*GOAL OF THE EXERCISE*
Everything in the entries is to be written out exactly, except for the pictures.

*** Begin section ***

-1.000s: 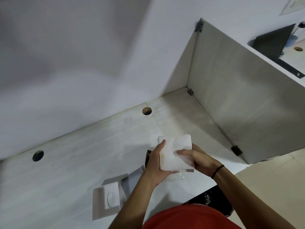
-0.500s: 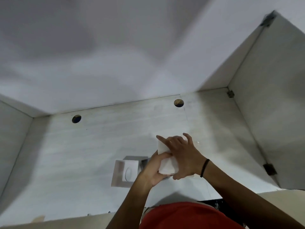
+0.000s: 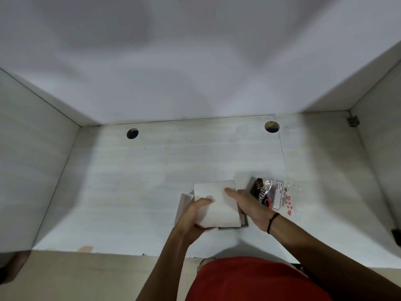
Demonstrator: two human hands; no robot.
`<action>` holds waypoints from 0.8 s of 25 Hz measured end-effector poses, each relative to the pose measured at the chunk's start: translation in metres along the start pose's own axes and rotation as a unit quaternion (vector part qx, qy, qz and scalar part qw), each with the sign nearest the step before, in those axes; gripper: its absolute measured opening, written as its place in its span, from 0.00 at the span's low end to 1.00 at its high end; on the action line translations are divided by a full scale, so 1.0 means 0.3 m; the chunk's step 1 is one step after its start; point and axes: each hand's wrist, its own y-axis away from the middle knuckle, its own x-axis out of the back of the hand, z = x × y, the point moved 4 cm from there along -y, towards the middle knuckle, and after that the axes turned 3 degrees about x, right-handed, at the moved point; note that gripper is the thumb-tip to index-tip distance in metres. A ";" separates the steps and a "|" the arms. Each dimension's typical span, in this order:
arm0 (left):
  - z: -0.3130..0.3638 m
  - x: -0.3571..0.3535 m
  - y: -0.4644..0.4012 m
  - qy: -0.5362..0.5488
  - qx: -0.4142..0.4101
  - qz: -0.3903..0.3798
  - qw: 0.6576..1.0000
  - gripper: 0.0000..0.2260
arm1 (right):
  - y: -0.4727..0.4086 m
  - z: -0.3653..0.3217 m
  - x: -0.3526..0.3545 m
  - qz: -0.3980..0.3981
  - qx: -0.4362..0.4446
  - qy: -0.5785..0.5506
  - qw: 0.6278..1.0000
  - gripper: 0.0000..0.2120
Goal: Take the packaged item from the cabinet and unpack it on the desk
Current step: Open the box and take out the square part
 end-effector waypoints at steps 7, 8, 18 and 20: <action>0.030 0.216 -0.083 -0.076 0.007 0.053 0.996 0.18 | -0.111 0.069 -0.187 -0.022 -0.026 -0.025 0.999 0.15; 0.040 0.255 -0.094 -0.122 -0.011 0.083 0.989 0.17 | -0.123 0.080 -0.199 -0.031 -0.022 -0.007 0.999 0.14; 0.082 0.354 -0.135 -0.431 -0.127 0.289 0.846 0.09 | -0.164 0.137 -0.289 0.168 0.027 0.119 0.978 0.06; 0.081 0.330 -0.135 -0.467 -0.137 0.304 0.819 0.07 | -0.161 0.112 -0.305 0.180 0.054 0.186 0.964 0.14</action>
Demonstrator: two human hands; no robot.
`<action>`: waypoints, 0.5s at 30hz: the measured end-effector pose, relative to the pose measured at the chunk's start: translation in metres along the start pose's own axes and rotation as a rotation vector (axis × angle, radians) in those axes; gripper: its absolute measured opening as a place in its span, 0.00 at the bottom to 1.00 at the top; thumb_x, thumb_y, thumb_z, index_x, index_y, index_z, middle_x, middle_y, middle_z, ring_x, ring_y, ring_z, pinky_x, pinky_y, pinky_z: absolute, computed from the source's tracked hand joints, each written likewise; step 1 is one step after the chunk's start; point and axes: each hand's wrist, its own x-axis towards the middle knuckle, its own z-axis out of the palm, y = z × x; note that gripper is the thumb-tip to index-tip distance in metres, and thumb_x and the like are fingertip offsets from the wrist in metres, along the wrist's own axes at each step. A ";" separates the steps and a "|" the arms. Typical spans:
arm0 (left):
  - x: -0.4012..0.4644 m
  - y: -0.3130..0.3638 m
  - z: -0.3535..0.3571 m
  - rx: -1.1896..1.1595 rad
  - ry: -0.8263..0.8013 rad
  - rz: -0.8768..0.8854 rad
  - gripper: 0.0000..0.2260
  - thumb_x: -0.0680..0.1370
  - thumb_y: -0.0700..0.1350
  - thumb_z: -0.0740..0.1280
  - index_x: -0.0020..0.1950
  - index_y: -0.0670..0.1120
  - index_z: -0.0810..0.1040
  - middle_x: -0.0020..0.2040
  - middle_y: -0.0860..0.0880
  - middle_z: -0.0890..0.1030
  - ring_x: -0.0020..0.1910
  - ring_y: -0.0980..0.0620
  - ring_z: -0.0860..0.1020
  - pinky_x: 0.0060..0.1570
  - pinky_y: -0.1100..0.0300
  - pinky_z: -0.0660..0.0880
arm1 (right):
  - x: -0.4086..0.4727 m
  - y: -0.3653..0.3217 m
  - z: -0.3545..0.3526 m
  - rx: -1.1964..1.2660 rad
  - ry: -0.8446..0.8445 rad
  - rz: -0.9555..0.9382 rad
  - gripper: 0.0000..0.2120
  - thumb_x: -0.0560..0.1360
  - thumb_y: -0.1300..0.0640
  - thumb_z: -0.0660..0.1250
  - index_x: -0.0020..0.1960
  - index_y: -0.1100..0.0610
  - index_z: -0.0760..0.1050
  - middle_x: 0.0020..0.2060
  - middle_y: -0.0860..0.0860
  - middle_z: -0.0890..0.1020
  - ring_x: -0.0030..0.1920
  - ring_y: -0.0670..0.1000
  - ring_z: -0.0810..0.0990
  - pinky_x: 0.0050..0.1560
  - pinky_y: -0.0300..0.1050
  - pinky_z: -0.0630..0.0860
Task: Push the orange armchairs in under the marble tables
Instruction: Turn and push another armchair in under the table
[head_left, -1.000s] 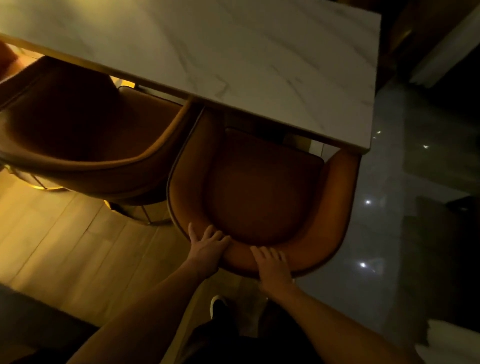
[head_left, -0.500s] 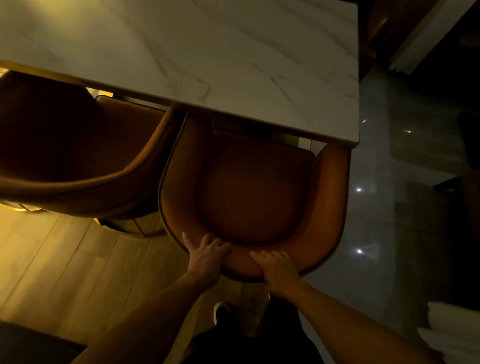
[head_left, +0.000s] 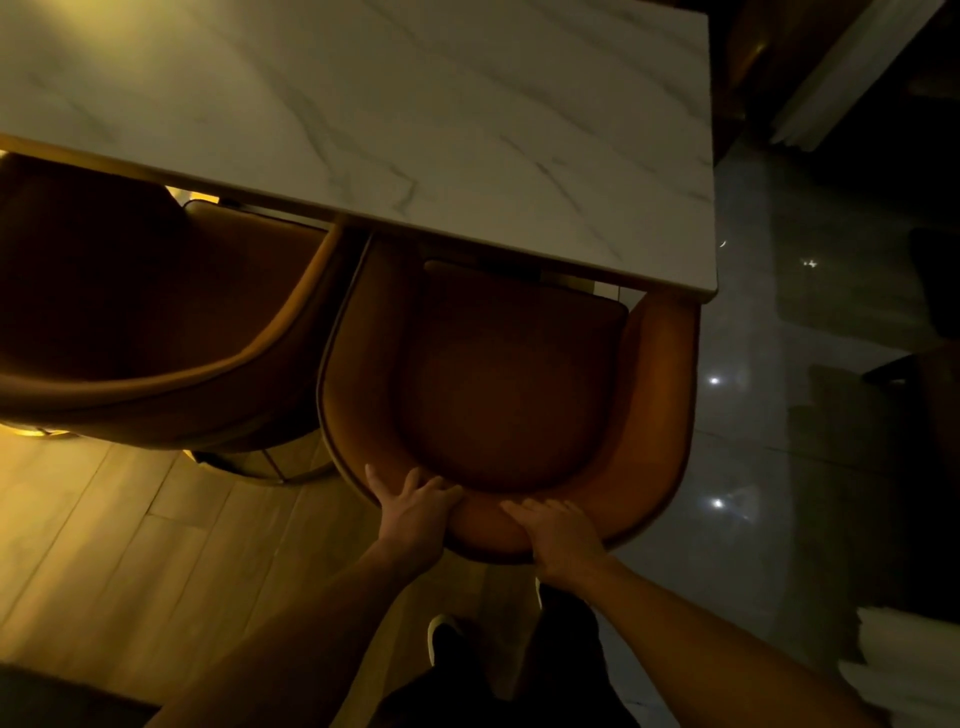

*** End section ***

*RESPONSE TO THIS TASK*
-1.000s: 
-0.500s: 
+0.000s: 
Demonstrator: two human hands; no robot.
`<action>` holds waypoints from 0.8 s of 25 Hz measured end-effector poses, each relative to the pose measured at the chunk's start: translation in metres along the start pose's own axes and rotation as a unit quaternion (vector part qx, qy, qz and scalar part qw), each with the sign nearest the step before, in those axes; gripper: its absolute measured opening, written as its place in its span, from 0.00 at the span's low end to 1.00 at its high end; on the action line translations are divided by a full scale, so 1.0 means 0.3 m; the chunk's step 1 is one step after its start; point and axes: each hand's wrist, its own y-axis away from the middle knuckle, its own x-axis out of the back of the hand, z = x × y, the point moved 4 cm from there along -y, towards the middle knuckle, and after that the axes turned 3 degrees about x, right-handed, at the moved point; note that gripper is the thumb-tip to index-tip distance in metres. A ";" separates the steps and a "|" the arms. Each dimension's typical span, in this order:
arm0 (left):
  - z: -0.3130..0.3638 m
  - x: -0.3571..0.3535 m
  - y: -0.4644..0.4012 m
  - qy: -0.5362..0.5488
  - qx: -0.4142..0.4101
  - qz: -0.3903..0.3798
  - qw: 0.6576..1.0000
  - gripper: 0.0000..0.2260
arm1 (right):
  - y: -0.4727..0.4086 m
  - z: -0.3653..0.3217 m
  - x: -0.3526..0.3545 m
  - qz: -0.3980..0.3981
  - qx: -0.4362..0.4446
  - qy: -0.5785..0.5506
  - qw: 0.6278..1.0000
  - gripper: 0.0000..0.2120
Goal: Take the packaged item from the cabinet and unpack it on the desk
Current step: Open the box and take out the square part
 end-effector waypoints at steps 7, 8, 18 and 20: <action>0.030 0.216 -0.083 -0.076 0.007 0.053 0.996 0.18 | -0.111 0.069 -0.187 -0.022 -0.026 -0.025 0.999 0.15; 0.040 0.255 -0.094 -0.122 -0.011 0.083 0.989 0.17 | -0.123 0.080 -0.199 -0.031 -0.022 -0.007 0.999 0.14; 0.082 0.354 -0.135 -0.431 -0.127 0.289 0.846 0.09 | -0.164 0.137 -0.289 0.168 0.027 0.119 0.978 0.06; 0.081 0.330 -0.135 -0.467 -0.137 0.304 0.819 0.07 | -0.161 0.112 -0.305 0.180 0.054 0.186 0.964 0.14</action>
Demonstrator: two human hands; no robot.
`<action>`: waypoints, 0.5s at 30hz: the measured end-effector pose, relative to the pose measured at the chunk's start: translation in metres along the start pose's own axes and rotation as a rotation vector (axis × angle, radians) in those axes; gripper: its absolute measured opening as a place in its span, 0.00 at the bottom to 1.00 at the top; thumb_x, thumb_y, thumb_z, index_x, index_y, index_z, middle_x, middle_y, middle_z, ring_x, ring_y, ring_z, pinky_x, pinky_y, pinky_z: absolute, computed from the source's tracked hand joints, each written likewise; step 1 is one step after the chunk's start; point and axes: each hand's wrist, its own x-axis towards the middle knuckle, its own z-axis out of the palm, y = z × x; note that gripper is the thumb-tip to index-tip distance in metres, and thumb_x and the like are fingertip offsets from the wrist in metres, along the wrist's own axes at each step. A ";" separates the steps and a "|" the arms. Typical spans:
arm0 (left):
  - x: -0.4012..0.4644 m
  - y: -0.3130..0.3638 m
  - z: -0.3535..0.3571 m
  - rx: -1.1896..1.1595 rad
  - ry: -0.8263..0.8013 rad
  - rz: -0.8768..0.8854 rad
  - gripper: 0.0000..0.2260
  - thumb_x: -0.0680..0.1370
  - thumb_y: -0.0700..0.1350
  - thumb_z: -0.0740..0.1280
  - index_x: -0.0020..0.1950
  - index_y: -0.0670..0.1120
  - index_z: -0.0810..0.1040
  - middle_x: -0.0020..0.2040
  - middle_y: -0.0860..0.0880
  - middle_z: -0.0890..0.1030
  - ring_x: -0.0020..0.1910
  - ring_y: -0.0980..0.0620
  - ring_z: -0.0860..0.1020
  - pinky_x: 0.0060..0.1570
  - pinky_y: -0.1100..0.0300
  - pinky_z: -0.0660..0.0880
arm1 (right):
  - x: -0.4086..0.4727 m
  - y: -0.3653..0.3217 m
  - z: -0.3545..0.3526 m
  - rx: -1.1964..1.2660 rad
  - ry: -0.8446..0.8445 rad
  - rz: -0.9555..0.9382 rad
  - gripper: 0.0000..0.2120
  - thumb_x: -0.0560..0.1360
  - thumb_y: -0.1300..0.0640
  - thumb_z: -0.0660..0.1250
  - index_x: -0.0020..0.1960
  - index_y: -0.1100..0.0610
  - index_z: -0.0760..0.1050
  - middle_x: 0.0020..0.2060
  - middle_y: -0.0860..0.0860
  - middle_z: -0.0890..0.1020
  - ring_x: -0.0030..0.1920
  - ring_y: -0.0670..0.1000
  - ring_z: -0.0810..0.0990
  - pinky_x: 0.0050..0.1560
  - pinky_y: -0.0300..0.1050
  - pinky_z: -0.0630..0.0860
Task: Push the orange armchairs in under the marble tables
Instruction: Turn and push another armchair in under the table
[head_left, -1.000s] 
[head_left, -0.500s] 
[head_left, +0.000s] 

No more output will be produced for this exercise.